- [EXERCISE]
For this exercise, output the line containing "Name the bounding box enclosing the metal socket" and every line after it through the end of the records, exactly, and no other line.

- [DATASET EXCERPTS]

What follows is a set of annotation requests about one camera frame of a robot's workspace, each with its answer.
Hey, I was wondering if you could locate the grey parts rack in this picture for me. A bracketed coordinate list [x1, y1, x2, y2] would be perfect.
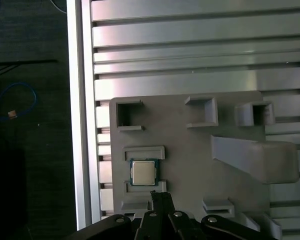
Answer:
[99, 90, 300, 240]

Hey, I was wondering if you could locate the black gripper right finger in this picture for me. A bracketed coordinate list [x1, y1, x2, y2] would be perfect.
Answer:
[161, 191, 274, 240]

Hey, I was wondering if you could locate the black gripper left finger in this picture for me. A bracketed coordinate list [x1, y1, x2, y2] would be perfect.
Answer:
[64, 189, 169, 240]

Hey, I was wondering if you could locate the blue floor cable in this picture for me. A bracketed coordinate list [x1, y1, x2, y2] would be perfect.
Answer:
[0, 81, 39, 126]

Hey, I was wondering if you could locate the silver CPU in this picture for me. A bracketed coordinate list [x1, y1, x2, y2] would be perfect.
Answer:
[129, 157, 161, 187]

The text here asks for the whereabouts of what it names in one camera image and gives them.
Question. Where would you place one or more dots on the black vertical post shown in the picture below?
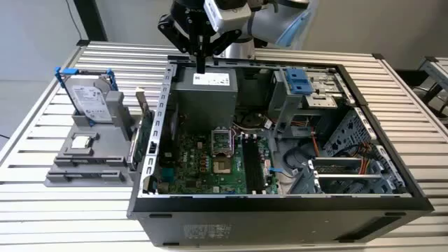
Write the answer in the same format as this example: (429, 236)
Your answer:
(92, 21)

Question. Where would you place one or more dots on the grey metal drive cage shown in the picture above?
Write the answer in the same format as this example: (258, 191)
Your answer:
(286, 110)

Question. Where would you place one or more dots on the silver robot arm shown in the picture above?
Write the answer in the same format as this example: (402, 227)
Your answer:
(269, 23)

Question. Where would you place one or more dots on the blue plastic drive latch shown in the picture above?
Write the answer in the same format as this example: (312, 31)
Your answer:
(296, 81)

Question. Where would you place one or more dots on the perforated metal disk bay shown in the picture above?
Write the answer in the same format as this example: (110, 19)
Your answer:
(336, 162)

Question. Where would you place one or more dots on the RAM slot with white clips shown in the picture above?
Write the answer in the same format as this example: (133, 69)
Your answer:
(250, 162)
(260, 162)

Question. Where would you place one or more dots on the green motherboard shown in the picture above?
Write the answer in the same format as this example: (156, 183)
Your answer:
(224, 183)

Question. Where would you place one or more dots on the black PC case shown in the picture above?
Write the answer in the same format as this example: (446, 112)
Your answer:
(244, 225)

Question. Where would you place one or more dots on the grey parts rack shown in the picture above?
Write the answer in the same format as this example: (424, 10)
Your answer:
(104, 141)

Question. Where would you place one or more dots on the green graphics card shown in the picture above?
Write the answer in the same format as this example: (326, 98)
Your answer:
(144, 131)

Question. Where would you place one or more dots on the CPU socket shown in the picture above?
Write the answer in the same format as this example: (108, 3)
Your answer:
(221, 166)

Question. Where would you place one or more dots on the hard disk in blue carrier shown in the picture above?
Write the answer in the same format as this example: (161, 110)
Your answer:
(89, 97)

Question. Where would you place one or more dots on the silver CPU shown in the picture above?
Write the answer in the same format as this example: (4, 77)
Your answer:
(81, 142)

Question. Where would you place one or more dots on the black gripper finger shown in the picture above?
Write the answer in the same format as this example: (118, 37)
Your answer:
(224, 43)
(176, 39)

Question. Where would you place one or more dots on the grey power supply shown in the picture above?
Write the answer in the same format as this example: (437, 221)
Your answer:
(206, 105)

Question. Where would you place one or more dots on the RAM stick with black chips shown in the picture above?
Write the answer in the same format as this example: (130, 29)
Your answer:
(85, 173)
(90, 158)

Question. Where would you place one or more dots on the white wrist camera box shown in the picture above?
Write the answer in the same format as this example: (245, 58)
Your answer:
(226, 13)

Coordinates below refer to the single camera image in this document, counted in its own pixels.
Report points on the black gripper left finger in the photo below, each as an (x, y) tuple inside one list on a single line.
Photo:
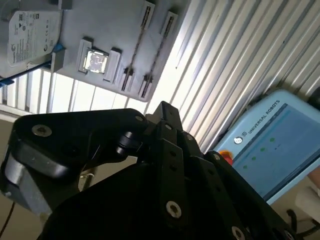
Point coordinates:
[(100, 120)]

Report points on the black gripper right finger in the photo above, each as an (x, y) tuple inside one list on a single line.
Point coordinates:
[(212, 180)]

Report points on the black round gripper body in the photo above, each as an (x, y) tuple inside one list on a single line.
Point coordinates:
[(112, 212)]

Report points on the person's hand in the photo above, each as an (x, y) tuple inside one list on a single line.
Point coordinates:
[(316, 177)]

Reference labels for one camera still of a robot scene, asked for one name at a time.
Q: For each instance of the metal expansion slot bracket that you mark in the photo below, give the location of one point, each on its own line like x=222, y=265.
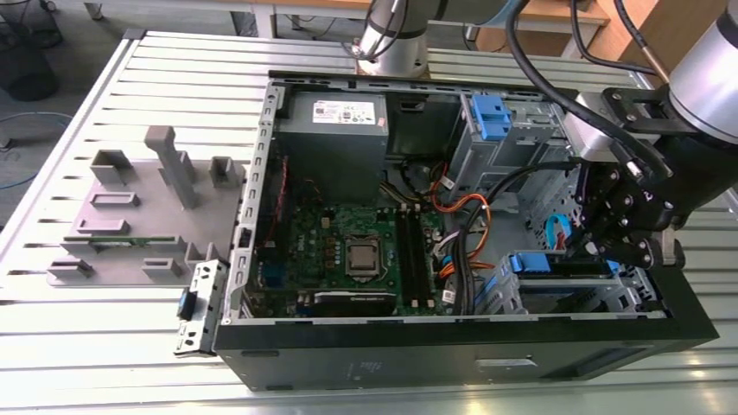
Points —
x=210, y=298

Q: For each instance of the black mesh bin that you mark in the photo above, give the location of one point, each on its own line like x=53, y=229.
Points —
x=26, y=73

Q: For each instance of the blue plastic bay latch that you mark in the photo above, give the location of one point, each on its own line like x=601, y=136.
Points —
x=491, y=121

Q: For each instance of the wooden cabinet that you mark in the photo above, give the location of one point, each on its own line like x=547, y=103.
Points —
x=672, y=26

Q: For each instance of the hard disk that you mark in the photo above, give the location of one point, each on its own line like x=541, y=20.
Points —
x=531, y=263

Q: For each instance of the white desk frame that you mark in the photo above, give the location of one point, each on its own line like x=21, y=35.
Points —
x=254, y=23

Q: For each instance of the wooden desk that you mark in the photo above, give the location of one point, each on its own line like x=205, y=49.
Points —
x=548, y=15

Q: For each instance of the grey parts rack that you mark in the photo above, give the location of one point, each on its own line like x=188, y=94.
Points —
x=156, y=216

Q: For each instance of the grey power supply unit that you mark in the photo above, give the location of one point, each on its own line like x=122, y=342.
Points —
x=334, y=164

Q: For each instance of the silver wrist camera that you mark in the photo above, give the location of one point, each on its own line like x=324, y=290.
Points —
x=595, y=129

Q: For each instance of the metal disk bay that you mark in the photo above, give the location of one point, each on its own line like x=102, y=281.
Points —
x=577, y=282

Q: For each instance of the black PC case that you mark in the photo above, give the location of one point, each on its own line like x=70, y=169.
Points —
x=404, y=363

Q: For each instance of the metal drive cage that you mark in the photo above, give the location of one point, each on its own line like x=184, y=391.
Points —
x=520, y=151

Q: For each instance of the black RAM slot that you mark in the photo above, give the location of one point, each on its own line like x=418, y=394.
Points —
x=421, y=255
x=405, y=255

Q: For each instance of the black graphics card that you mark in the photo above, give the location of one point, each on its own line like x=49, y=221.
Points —
x=358, y=302

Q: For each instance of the green RAM stick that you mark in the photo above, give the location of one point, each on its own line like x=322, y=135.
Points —
x=138, y=239

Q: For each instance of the blue black bracket latch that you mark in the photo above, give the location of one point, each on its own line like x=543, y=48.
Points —
x=186, y=304

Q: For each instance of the green motherboard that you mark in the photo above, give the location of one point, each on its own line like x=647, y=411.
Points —
x=324, y=225

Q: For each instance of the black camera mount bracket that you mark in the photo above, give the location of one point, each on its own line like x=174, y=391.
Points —
x=640, y=116

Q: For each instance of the silver CPU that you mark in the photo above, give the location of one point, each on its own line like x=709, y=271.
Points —
x=364, y=257

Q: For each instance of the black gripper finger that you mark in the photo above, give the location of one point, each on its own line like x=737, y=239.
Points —
x=637, y=248
x=617, y=203

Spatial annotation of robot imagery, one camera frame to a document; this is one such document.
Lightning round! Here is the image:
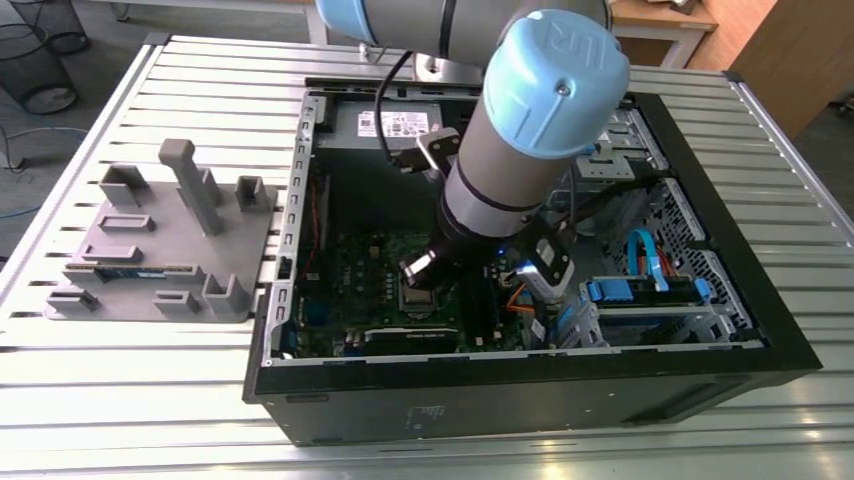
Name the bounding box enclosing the black camera cable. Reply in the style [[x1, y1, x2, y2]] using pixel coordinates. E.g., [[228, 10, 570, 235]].
[[565, 162, 582, 242], [373, 47, 414, 162]]

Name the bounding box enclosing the metal optical drive cage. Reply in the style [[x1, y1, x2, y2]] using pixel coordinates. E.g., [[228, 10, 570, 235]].
[[572, 107, 672, 211]]

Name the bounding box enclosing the green Dell motherboard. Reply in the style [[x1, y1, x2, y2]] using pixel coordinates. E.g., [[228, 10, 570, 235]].
[[292, 227, 528, 357]]

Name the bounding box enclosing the black wire mesh bin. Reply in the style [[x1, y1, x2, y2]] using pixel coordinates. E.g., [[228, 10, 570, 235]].
[[0, 22, 79, 117], [25, 0, 91, 57]]

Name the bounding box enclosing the grey power supply unit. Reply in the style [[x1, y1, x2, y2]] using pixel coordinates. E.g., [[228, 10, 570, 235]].
[[312, 99, 478, 234]]

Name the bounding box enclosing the green RAM stick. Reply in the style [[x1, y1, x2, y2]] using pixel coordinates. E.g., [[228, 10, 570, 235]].
[[65, 263, 198, 282]]

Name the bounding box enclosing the wooden cabinet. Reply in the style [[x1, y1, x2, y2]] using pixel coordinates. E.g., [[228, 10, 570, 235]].
[[725, 0, 854, 141]]

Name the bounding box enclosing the black sleeved cable bundle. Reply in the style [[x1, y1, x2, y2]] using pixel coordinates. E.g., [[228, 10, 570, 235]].
[[532, 174, 675, 239]]

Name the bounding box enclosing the black graphics card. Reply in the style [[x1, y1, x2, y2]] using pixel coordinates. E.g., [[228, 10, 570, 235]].
[[362, 325, 460, 355]]

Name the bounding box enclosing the metal disk bay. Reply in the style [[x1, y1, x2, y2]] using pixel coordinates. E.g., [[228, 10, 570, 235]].
[[549, 277, 761, 349]]

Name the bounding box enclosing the metal socket cover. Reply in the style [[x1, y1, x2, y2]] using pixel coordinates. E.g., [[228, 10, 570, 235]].
[[396, 284, 440, 309]]

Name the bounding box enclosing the hard disk in blue carrier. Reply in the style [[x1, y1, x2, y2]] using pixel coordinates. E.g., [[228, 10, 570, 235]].
[[582, 277, 709, 306]]

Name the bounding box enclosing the black PC case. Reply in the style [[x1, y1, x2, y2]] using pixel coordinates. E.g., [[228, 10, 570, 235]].
[[240, 74, 823, 446]]

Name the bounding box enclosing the grey parts rack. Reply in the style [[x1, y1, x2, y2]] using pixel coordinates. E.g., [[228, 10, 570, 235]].
[[42, 138, 281, 324]]

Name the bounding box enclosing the CPU socket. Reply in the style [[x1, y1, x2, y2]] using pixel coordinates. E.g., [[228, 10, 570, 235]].
[[394, 269, 440, 314]]

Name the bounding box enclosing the thin red wire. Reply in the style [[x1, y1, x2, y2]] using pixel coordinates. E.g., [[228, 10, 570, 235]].
[[302, 172, 322, 280]]

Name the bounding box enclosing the grey camera with black plate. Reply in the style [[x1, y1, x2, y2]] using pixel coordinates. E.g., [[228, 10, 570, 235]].
[[389, 126, 462, 175]]

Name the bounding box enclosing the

- [TASK ANSWER]
Name the bounding box enclosing the metal socket cover. Reply in the style [[x1, y1, x2, y2]] using pixel coordinates. E.g., [[228, 10, 570, 235]].
[[396, 284, 440, 309]]

Name the bounding box enclosing the hard disk in blue carrier. Reply in the style [[x1, y1, x2, y2]] using pixel coordinates. E.g., [[228, 10, 570, 235]].
[[582, 277, 709, 306]]

Name the bounding box enclosing the black PC case. Reply in the style [[x1, y1, x2, y2]] using pixel coordinates. E.g., [[228, 10, 570, 235]].
[[240, 74, 823, 446]]

Name the bounding box enclosing the grey parts rack. Reply in the style [[x1, y1, x2, y2]] using pixel coordinates. E.g., [[228, 10, 570, 235]].
[[42, 138, 281, 324]]

Name the bounding box enclosing the CPU socket. Reply in the style [[x1, y1, x2, y2]] using pixel coordinates. E.g., [[228, 10, 570, 235]].
[[394, 269, 440, 314]]

Name the bounding box enclosing the thin red wire. Reply in the style [[x1, y1, x2, y2]] using pixel coordinates. E.g., [[228, 10, 570, 235]].
[[302, 172, 322, 280]]

Name the bounding box enclosing the grey camera with black plate. Reply in the style [[x1, y1, x2, y2]] using pixel coordinates. E.g., [[228, 10, 570, 235]].
[[389, 126, 462, 175]]

Name the bounding box enclosing the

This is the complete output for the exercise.